Top of Data extract

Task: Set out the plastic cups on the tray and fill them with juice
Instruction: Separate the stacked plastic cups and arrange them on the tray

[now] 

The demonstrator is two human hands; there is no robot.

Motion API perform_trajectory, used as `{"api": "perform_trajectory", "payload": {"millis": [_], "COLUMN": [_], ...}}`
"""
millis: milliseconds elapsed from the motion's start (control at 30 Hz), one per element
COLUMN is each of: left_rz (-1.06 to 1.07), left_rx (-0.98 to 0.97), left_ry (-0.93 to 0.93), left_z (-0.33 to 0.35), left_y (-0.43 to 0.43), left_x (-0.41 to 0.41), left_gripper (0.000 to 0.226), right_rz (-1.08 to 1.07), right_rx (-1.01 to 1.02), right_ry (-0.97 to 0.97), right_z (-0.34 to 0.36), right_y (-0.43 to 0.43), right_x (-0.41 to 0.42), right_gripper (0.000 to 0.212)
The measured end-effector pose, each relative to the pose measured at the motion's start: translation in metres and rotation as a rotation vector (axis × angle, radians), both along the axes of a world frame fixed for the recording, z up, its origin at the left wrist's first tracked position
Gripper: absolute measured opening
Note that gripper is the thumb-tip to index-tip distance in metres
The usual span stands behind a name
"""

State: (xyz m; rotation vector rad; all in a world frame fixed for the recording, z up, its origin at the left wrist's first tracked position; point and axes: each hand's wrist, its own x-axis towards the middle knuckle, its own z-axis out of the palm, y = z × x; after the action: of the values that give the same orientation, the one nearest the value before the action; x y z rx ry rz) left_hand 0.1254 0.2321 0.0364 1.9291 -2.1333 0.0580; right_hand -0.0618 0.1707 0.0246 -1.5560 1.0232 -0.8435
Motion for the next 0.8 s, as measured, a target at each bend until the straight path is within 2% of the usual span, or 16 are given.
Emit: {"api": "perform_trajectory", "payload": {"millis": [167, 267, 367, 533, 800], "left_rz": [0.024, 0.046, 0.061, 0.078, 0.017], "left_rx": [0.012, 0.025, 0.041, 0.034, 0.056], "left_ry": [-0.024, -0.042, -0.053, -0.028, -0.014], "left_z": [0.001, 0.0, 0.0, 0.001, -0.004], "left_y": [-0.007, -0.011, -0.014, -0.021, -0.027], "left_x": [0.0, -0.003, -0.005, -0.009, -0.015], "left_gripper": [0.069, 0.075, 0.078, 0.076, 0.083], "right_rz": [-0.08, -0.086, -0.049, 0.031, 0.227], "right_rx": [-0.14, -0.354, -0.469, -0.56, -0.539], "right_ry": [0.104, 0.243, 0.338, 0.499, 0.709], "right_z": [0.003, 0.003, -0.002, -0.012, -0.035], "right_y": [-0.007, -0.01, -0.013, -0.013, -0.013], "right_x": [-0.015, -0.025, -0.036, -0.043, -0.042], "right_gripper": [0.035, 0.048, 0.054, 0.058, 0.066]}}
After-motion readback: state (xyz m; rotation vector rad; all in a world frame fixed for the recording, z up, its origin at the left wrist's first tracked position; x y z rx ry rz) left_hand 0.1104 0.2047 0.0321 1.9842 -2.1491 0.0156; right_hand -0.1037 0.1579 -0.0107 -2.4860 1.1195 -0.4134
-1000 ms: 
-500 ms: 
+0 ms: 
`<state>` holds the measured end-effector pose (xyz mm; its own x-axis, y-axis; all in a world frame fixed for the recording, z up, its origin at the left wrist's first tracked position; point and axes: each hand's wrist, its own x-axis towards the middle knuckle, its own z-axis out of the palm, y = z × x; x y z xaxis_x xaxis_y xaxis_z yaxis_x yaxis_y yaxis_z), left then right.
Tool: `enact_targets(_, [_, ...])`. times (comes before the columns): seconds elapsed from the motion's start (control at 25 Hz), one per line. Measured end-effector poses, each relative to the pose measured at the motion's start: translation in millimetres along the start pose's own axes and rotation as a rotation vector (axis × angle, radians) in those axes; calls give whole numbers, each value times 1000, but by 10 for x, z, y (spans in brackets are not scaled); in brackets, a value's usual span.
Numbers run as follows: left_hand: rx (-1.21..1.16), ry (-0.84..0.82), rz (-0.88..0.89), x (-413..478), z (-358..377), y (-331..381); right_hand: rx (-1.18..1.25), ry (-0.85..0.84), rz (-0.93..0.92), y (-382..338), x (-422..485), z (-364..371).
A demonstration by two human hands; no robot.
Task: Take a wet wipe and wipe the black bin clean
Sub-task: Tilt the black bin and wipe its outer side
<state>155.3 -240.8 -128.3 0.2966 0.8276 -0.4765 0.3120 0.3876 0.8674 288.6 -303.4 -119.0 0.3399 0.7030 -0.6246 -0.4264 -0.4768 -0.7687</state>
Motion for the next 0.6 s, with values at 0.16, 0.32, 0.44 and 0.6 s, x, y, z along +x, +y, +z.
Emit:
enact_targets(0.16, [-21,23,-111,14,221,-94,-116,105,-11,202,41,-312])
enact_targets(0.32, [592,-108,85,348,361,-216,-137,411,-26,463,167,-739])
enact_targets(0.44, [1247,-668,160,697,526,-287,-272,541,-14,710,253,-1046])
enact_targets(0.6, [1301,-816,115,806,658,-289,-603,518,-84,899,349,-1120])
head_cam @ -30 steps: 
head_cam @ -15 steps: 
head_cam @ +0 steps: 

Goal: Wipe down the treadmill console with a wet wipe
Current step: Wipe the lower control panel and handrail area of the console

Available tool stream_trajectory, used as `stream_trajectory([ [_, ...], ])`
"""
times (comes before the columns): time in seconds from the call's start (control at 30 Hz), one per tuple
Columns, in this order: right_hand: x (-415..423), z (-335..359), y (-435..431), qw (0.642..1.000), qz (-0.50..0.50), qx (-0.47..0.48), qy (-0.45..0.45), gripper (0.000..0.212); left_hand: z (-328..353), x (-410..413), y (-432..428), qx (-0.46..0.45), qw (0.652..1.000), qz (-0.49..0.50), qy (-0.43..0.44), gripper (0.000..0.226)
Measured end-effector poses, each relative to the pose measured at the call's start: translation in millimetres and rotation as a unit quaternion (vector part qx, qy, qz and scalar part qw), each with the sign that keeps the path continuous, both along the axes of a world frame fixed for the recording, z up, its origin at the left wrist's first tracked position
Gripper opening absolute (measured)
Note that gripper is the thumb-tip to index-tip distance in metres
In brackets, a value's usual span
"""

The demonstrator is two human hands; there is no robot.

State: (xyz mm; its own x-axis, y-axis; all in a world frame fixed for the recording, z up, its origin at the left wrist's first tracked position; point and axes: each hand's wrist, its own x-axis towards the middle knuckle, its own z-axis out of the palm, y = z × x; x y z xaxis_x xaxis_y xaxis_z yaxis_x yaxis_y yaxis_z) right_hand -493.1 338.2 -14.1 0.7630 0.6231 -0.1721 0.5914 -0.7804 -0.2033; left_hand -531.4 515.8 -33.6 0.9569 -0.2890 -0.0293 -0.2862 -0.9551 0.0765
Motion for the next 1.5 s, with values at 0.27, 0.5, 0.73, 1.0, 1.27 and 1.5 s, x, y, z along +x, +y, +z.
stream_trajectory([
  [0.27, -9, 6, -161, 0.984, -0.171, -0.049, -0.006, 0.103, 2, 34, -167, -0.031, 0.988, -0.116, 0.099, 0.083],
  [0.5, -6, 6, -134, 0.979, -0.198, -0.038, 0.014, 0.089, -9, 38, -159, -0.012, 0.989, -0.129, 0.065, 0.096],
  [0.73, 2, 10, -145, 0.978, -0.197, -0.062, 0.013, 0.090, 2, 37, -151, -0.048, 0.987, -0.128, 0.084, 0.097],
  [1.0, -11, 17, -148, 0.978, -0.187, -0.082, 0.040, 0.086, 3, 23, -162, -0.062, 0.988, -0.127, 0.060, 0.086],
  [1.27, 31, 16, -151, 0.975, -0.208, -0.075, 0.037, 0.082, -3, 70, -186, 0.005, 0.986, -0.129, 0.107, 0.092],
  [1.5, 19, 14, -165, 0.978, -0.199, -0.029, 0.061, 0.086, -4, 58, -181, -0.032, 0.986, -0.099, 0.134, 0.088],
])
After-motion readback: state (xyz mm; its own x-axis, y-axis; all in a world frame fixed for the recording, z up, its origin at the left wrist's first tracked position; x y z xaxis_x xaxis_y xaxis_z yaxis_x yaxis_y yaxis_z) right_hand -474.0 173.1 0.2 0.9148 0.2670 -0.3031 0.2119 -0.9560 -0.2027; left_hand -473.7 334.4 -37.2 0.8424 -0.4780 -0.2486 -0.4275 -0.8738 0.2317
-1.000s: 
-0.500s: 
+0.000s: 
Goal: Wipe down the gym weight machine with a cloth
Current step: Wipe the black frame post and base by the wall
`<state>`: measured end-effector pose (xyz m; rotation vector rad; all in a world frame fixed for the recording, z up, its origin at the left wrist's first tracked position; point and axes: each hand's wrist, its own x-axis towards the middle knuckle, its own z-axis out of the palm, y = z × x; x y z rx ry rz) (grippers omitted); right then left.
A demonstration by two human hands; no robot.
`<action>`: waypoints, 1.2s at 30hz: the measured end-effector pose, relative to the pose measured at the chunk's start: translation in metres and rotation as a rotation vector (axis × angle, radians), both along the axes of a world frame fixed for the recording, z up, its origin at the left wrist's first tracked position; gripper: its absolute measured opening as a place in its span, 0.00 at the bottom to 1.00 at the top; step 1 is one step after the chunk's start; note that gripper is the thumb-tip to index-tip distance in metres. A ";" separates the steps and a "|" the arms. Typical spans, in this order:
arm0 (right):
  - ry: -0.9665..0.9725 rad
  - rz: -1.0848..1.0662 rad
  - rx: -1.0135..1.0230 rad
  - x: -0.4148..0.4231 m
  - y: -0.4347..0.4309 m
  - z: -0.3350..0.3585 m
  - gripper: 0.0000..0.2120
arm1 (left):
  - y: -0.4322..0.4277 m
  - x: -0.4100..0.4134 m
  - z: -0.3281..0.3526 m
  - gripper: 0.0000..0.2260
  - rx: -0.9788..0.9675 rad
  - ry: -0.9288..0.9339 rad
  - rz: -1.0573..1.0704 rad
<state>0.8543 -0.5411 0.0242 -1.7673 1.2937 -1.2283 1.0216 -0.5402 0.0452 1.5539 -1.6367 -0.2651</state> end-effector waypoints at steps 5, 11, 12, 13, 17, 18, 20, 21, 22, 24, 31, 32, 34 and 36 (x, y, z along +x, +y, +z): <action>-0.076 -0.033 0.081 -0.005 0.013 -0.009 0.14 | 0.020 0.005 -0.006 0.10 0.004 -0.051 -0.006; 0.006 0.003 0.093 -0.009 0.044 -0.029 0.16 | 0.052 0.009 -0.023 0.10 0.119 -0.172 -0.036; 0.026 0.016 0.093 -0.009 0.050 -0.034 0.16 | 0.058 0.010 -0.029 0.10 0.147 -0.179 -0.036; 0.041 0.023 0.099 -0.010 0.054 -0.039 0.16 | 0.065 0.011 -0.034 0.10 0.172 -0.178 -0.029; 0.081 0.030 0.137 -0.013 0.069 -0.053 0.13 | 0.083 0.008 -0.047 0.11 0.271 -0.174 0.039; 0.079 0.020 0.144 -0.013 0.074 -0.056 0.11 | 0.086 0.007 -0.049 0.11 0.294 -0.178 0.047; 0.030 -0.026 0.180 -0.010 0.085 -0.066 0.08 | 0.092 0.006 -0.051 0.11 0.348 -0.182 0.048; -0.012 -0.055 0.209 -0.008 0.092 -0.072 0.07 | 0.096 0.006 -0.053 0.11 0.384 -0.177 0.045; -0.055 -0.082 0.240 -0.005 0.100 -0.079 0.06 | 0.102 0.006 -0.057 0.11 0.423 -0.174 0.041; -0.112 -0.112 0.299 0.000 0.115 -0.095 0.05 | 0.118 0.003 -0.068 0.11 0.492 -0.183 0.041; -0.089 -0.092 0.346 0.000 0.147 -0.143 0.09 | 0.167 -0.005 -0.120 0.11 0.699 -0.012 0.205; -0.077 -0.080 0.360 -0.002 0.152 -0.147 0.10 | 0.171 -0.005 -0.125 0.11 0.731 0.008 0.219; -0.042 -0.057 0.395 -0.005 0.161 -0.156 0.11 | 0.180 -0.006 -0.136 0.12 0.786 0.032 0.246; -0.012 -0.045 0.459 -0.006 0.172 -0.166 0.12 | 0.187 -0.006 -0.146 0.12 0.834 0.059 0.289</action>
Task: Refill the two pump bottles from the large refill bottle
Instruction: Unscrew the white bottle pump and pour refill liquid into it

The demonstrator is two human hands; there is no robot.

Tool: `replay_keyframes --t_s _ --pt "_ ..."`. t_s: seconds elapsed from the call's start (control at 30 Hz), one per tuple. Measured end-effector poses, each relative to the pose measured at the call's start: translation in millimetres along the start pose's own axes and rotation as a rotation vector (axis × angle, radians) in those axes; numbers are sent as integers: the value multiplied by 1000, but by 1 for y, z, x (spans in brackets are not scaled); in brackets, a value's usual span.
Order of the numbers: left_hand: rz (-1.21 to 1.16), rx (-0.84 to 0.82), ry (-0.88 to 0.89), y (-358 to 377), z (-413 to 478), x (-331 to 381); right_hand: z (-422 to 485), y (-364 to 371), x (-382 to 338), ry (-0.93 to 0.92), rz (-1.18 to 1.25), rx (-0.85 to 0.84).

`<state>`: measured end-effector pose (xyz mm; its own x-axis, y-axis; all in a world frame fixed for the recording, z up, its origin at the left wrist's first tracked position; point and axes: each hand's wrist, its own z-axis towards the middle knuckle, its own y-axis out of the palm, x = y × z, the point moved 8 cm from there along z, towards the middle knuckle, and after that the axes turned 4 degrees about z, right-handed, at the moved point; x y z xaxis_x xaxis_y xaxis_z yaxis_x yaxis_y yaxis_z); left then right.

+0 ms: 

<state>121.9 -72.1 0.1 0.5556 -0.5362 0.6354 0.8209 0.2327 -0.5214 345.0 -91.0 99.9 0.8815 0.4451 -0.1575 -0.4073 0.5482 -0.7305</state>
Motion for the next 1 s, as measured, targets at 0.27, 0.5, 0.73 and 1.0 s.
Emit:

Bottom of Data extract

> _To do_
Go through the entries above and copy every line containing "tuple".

> _Answer box_
times (comes before the columns): time in seconds from the call's start (control at 30 Hz), one per tuple
Tool: `replay_keyframes --t_s _ --pt "_ ..."`. t_s: seconds elapsed from the call's start (control at 30 Hz), one per tuple. Measured end-effector poses, each relative to the pose measured at the call's start: translation in millimetres along the start pose's own axes and rotation as a rotation vector (axis × angle, radians) in those axes; numbers are sent as integers: the value multiplied by 1000, but by 1 for y, z, x (spans in brackets are not scaled); in brackets, a value's usual span.

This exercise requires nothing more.